> [ACTION ITEM]: Tally up the lines in the material where the word "your" appears, then give the total and nothing else.

[[ PROVIDED RECORDS, beginning ]]

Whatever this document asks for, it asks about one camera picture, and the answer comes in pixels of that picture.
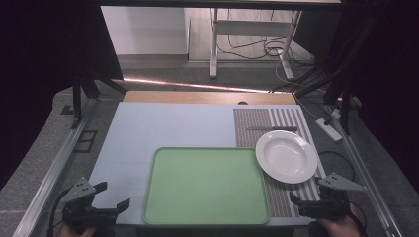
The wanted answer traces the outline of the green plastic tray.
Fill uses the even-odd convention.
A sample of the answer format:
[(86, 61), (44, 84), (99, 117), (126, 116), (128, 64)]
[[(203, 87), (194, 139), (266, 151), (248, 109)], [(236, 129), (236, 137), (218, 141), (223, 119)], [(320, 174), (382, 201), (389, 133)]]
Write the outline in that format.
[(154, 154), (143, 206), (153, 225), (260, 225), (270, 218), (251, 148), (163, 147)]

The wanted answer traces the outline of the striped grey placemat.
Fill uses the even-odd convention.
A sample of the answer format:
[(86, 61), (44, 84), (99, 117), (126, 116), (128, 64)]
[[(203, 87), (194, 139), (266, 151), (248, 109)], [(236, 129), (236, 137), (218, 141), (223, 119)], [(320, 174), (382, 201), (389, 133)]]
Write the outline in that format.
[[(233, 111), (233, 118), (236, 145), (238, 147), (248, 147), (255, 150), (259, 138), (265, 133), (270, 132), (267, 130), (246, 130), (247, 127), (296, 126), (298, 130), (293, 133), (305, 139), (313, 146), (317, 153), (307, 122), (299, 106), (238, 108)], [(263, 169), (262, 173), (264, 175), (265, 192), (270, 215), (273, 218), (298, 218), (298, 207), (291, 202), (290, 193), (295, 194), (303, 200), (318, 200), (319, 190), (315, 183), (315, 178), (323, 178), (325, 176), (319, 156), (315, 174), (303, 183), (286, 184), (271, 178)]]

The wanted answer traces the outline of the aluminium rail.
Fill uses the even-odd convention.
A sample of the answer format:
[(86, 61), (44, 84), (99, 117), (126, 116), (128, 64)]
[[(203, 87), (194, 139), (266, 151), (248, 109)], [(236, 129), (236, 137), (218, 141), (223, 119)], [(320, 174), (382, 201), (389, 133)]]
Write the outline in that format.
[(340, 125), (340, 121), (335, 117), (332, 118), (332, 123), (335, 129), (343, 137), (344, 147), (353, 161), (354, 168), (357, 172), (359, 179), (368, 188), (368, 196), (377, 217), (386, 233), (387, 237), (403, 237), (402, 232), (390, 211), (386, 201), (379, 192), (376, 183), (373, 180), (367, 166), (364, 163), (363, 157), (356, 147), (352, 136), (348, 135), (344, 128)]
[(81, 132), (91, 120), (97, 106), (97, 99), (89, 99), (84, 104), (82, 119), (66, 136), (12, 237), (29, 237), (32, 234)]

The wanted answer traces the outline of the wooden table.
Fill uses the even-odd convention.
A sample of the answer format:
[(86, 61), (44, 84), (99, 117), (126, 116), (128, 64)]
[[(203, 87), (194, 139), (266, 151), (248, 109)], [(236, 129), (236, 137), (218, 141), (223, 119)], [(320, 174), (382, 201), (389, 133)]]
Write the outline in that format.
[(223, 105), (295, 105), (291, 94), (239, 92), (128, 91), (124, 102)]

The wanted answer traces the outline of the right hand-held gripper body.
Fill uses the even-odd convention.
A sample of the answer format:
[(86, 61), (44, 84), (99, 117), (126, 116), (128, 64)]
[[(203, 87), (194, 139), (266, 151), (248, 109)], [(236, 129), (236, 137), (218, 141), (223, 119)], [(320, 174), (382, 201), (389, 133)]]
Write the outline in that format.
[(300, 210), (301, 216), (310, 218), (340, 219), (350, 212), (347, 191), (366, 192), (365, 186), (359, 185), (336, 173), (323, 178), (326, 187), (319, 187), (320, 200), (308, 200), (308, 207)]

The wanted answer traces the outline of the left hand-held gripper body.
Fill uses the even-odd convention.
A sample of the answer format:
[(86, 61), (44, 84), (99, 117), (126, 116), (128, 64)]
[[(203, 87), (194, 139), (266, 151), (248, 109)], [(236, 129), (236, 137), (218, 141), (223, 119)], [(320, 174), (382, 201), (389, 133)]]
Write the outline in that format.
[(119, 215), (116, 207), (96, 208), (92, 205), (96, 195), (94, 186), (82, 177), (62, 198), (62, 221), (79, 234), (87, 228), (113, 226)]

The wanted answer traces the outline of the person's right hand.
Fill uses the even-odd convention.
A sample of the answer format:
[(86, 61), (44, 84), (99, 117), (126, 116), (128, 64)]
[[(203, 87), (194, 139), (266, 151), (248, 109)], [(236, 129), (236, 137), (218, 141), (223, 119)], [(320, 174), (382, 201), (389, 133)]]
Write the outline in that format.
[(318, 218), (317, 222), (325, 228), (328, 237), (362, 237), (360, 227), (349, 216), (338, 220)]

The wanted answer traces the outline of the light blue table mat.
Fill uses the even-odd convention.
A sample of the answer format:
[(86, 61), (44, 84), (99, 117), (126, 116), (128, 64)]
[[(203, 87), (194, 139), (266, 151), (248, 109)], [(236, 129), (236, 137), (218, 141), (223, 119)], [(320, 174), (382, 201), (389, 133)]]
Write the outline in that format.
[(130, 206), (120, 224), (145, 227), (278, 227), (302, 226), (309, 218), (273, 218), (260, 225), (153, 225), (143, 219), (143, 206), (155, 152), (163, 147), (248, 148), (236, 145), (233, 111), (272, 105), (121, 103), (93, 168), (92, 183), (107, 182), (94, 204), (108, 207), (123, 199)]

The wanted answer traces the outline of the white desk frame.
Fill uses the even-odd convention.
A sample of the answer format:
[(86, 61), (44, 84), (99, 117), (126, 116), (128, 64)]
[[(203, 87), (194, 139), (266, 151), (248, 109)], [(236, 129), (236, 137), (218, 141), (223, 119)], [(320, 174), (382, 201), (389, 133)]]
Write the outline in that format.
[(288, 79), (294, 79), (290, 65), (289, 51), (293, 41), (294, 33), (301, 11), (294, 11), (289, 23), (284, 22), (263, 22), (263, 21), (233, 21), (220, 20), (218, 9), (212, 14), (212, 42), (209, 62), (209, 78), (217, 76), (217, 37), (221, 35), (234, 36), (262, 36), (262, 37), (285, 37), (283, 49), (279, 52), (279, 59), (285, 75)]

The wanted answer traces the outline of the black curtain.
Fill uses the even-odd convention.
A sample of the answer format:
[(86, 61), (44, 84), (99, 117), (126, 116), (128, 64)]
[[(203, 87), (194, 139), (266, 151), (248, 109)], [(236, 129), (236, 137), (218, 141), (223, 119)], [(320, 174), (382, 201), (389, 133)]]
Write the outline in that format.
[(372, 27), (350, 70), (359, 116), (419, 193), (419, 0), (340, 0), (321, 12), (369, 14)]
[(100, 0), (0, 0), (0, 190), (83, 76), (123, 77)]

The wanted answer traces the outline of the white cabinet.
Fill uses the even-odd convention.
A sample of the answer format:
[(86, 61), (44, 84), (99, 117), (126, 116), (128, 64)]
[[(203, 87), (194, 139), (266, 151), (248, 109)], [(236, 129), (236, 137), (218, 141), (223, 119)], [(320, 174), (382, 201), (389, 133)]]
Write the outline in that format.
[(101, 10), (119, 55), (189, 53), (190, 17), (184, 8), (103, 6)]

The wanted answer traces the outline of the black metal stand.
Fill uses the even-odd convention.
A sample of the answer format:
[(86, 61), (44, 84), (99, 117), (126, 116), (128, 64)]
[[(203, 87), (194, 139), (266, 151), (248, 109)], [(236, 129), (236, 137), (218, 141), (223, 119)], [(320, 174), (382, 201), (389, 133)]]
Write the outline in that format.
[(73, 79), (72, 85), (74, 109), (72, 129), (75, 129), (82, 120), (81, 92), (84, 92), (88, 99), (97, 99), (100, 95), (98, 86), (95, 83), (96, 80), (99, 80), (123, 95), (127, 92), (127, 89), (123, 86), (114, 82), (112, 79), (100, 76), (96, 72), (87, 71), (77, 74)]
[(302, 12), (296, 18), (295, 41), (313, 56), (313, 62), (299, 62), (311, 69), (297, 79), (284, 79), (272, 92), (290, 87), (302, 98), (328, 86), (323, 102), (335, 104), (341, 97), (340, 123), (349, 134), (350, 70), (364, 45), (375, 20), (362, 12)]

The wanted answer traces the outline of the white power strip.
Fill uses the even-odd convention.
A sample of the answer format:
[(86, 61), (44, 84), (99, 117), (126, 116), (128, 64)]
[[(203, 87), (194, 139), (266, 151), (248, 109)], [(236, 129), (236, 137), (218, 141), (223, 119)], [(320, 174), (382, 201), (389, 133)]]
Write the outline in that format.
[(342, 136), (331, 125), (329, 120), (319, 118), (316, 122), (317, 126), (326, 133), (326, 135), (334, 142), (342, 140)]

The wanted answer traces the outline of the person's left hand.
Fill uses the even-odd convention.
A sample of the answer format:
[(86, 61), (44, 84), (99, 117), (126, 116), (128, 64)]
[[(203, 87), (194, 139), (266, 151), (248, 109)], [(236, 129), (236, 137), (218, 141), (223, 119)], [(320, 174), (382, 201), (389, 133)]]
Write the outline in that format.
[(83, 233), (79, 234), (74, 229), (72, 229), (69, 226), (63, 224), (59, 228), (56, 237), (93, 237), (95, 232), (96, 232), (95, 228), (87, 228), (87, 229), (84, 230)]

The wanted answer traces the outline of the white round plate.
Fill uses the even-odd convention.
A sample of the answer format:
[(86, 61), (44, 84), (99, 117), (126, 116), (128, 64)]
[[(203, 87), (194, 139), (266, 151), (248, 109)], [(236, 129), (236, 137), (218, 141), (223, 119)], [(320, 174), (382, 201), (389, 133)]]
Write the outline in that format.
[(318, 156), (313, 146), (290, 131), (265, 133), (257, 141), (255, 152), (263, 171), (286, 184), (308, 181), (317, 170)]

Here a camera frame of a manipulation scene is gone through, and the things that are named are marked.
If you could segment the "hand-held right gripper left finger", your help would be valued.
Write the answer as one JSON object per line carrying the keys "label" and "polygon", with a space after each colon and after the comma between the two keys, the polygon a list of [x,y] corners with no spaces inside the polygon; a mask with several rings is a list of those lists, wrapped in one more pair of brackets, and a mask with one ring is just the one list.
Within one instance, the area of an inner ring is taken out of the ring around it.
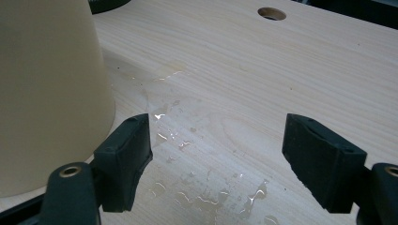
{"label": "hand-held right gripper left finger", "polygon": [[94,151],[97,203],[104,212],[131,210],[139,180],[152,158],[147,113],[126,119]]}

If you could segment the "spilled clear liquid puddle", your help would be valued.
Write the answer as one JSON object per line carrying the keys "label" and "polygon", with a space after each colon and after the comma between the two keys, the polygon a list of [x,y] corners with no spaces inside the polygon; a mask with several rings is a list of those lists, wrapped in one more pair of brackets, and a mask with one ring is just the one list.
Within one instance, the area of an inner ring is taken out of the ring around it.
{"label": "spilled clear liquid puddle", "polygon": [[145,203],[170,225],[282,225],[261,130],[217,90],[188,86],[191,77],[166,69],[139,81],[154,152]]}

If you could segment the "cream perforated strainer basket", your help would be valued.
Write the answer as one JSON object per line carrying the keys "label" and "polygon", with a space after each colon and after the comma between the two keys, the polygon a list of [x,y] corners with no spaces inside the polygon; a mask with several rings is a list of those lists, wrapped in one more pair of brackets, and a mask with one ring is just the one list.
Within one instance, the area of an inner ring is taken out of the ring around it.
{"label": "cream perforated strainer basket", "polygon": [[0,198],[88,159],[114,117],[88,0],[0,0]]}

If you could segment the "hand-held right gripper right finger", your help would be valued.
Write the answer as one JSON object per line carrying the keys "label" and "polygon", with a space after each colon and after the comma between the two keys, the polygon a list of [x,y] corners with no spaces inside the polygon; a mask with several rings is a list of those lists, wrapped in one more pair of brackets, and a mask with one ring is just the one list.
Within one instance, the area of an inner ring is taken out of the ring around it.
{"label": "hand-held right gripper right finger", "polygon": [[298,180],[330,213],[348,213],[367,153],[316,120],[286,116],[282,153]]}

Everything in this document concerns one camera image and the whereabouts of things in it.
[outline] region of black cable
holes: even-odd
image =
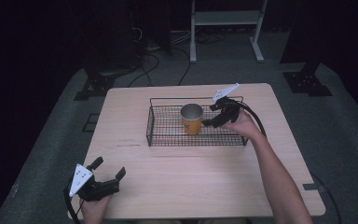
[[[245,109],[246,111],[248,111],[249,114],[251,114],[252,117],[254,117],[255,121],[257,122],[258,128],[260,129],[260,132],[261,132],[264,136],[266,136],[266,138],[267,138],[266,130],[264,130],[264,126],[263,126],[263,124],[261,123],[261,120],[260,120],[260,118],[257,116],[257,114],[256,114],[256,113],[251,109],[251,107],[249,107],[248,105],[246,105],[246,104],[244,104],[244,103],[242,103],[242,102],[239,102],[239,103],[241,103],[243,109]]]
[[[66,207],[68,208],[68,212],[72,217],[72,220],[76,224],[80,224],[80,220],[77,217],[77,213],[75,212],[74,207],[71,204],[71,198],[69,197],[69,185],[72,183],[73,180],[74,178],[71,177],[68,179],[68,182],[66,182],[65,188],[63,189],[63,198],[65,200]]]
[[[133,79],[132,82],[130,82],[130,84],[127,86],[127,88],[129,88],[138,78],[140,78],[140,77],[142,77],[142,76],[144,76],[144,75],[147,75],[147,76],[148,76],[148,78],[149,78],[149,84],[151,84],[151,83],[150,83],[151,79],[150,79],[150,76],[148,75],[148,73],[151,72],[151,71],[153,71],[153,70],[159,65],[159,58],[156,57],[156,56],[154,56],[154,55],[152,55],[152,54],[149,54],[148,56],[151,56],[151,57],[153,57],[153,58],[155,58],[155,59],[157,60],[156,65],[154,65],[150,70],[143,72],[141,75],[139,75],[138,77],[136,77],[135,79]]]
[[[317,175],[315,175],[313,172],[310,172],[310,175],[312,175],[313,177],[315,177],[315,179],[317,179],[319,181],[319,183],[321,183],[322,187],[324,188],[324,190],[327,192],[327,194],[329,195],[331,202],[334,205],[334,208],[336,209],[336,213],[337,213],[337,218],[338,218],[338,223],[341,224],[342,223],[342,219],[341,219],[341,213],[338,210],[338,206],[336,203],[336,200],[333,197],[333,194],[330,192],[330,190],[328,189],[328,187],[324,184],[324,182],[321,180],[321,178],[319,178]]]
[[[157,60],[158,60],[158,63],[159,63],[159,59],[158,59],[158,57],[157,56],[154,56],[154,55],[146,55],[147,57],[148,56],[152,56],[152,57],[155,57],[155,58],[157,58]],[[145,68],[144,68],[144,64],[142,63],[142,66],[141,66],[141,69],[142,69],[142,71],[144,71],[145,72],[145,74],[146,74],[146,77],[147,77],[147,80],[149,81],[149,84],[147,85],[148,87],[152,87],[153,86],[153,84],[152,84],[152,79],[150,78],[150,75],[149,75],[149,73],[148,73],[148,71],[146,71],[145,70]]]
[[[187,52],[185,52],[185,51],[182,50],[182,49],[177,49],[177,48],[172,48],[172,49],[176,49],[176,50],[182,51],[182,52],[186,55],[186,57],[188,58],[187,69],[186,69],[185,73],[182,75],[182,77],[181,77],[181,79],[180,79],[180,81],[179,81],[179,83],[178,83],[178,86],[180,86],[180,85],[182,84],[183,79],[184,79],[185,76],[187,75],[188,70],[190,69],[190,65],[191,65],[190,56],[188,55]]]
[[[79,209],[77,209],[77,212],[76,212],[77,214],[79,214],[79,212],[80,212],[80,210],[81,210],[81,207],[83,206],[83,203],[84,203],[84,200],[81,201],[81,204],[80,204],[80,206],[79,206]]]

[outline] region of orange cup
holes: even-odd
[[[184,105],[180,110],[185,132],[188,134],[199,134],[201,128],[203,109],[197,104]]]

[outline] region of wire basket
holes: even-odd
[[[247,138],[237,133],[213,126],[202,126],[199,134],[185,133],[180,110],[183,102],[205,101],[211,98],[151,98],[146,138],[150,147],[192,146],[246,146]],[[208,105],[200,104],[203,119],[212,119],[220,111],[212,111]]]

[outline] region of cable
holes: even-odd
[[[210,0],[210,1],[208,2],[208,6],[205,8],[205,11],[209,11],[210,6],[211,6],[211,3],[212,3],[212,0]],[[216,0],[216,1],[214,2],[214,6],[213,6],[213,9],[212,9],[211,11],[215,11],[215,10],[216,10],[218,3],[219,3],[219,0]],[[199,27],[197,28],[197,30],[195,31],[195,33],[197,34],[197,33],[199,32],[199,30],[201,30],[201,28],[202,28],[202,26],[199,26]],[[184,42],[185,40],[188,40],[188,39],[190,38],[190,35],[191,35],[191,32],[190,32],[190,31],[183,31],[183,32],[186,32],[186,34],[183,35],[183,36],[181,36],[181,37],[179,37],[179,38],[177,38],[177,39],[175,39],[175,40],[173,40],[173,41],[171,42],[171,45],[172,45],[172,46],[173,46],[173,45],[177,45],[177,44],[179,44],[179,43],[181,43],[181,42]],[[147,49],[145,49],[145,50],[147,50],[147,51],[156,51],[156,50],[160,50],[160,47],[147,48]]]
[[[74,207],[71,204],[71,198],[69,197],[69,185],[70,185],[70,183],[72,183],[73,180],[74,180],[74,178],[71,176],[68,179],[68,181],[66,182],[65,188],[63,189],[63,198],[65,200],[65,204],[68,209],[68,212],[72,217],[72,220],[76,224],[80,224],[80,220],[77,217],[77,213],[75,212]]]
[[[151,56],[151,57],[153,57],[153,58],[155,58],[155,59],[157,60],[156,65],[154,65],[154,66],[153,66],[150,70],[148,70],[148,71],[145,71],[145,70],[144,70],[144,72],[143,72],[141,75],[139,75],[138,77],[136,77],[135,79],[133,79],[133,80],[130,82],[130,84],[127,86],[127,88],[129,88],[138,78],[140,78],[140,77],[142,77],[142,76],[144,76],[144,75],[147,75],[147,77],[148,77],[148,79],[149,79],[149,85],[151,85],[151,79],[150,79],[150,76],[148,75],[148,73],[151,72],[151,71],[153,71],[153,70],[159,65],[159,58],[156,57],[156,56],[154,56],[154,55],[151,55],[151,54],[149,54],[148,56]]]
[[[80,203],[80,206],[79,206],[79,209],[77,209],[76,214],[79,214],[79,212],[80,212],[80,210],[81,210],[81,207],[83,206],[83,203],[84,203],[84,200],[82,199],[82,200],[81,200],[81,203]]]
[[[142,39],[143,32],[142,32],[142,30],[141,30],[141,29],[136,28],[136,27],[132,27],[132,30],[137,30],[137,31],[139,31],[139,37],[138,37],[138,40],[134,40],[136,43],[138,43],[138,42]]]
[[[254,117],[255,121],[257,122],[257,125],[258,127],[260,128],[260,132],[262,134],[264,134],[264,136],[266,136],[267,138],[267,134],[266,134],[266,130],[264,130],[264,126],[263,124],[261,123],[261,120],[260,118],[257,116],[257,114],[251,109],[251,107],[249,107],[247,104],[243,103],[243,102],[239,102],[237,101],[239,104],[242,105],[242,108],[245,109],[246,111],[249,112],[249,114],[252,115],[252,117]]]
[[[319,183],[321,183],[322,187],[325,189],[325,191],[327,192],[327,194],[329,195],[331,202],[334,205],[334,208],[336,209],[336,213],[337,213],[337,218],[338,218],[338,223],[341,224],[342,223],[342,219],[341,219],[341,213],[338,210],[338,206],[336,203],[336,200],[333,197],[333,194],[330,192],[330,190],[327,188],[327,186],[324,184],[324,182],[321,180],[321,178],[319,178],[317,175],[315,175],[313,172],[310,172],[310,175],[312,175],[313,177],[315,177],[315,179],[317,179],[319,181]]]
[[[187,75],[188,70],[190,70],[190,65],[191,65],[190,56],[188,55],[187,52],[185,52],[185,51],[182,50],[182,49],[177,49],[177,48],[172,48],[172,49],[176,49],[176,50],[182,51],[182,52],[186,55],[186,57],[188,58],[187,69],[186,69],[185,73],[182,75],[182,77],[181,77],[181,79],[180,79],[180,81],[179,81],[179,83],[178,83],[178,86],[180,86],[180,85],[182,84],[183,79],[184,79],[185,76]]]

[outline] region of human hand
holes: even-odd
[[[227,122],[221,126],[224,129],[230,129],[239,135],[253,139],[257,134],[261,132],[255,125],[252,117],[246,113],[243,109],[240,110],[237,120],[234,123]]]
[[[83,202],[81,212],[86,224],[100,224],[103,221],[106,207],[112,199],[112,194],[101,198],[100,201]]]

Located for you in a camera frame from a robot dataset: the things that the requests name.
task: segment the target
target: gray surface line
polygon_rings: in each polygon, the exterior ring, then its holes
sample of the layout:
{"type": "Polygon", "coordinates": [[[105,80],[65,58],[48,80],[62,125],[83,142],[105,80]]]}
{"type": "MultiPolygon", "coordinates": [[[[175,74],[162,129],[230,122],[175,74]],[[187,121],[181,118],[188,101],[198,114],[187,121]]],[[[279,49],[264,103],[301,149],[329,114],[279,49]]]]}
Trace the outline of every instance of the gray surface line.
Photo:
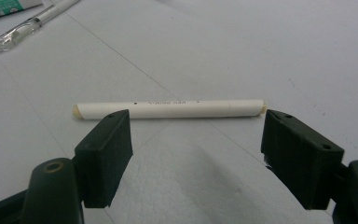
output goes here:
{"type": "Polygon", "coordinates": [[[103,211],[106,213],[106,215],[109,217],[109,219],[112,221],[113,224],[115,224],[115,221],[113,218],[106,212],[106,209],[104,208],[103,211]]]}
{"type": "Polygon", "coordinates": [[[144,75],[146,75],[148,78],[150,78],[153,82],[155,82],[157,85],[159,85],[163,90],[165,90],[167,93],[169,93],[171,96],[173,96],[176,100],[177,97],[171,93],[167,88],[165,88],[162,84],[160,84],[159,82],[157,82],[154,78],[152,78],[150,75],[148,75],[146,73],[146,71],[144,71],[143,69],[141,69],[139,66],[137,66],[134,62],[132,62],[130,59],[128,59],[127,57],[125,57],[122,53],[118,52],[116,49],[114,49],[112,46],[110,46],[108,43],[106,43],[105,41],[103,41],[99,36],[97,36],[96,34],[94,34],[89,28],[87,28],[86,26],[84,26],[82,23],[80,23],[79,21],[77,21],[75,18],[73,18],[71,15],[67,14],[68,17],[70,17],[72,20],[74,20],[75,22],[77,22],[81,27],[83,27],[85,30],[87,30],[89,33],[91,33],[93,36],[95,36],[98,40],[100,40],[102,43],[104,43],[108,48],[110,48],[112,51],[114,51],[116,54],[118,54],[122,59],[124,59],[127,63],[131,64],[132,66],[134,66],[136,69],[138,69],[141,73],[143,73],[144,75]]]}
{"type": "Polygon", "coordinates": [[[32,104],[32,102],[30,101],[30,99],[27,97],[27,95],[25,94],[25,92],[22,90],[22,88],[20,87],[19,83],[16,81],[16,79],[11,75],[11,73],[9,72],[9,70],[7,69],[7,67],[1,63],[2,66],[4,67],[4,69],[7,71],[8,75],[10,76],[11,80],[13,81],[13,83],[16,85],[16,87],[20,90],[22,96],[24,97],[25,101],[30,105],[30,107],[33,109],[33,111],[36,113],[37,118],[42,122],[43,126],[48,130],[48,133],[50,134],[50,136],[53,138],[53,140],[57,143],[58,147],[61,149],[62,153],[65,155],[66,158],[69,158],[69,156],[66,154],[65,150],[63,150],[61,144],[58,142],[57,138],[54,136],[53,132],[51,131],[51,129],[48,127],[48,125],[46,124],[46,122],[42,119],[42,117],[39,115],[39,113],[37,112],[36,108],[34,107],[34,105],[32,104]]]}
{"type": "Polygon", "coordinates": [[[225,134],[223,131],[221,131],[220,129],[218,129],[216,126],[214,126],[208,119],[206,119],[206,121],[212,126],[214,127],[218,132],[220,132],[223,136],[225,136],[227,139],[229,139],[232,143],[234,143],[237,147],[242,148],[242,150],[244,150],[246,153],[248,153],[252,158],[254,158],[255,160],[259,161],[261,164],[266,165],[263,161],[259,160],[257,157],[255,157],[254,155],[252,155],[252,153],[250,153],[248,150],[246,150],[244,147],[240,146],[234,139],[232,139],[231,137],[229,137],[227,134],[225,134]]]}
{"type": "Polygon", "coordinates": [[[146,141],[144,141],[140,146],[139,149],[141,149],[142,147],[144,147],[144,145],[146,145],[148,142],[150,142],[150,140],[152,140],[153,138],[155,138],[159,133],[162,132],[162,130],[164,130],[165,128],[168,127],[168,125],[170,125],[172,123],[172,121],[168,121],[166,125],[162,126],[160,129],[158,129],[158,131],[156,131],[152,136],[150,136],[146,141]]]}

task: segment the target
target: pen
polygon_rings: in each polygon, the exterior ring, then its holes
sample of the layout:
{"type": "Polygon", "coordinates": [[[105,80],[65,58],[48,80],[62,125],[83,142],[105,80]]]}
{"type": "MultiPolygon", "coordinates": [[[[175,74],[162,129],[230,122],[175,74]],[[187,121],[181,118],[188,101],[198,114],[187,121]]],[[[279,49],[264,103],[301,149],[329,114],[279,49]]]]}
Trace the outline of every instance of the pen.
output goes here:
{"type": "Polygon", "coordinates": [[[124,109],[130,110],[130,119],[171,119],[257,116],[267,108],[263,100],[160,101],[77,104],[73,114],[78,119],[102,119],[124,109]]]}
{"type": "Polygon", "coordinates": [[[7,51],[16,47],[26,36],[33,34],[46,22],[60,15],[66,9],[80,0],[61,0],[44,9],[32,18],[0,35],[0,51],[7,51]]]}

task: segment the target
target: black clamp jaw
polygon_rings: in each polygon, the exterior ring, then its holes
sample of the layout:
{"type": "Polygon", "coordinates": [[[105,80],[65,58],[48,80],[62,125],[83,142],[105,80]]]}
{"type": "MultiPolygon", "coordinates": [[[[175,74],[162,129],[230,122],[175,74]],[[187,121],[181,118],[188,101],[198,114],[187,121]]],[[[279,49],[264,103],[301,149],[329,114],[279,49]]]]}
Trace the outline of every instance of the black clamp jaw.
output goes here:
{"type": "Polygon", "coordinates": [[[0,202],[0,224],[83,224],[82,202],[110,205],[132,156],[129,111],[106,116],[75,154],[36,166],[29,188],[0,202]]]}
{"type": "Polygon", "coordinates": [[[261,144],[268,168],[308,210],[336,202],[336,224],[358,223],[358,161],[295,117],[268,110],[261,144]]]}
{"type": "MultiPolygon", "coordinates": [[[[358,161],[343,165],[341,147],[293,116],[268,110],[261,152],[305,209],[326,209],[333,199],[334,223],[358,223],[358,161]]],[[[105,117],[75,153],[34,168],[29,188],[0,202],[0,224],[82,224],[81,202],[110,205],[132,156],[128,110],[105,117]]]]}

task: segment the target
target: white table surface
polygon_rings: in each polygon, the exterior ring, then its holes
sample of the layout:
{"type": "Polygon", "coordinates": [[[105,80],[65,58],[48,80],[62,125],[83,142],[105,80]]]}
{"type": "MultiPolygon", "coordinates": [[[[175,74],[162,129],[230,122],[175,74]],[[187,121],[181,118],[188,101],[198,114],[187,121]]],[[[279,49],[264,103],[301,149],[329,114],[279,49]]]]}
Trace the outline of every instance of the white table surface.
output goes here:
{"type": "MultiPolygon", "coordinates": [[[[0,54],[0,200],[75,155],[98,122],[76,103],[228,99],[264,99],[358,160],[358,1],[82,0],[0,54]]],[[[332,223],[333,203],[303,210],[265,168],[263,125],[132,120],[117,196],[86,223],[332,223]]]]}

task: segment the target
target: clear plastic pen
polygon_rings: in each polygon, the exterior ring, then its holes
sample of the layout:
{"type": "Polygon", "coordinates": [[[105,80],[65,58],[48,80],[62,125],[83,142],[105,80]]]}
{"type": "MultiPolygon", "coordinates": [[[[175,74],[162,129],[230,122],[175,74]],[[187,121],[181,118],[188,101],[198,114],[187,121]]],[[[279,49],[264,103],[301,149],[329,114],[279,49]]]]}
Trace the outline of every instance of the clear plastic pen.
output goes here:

[[ PROVIDED RECORDS, end ]]

> [OUTPUT OF THE TASK]: 4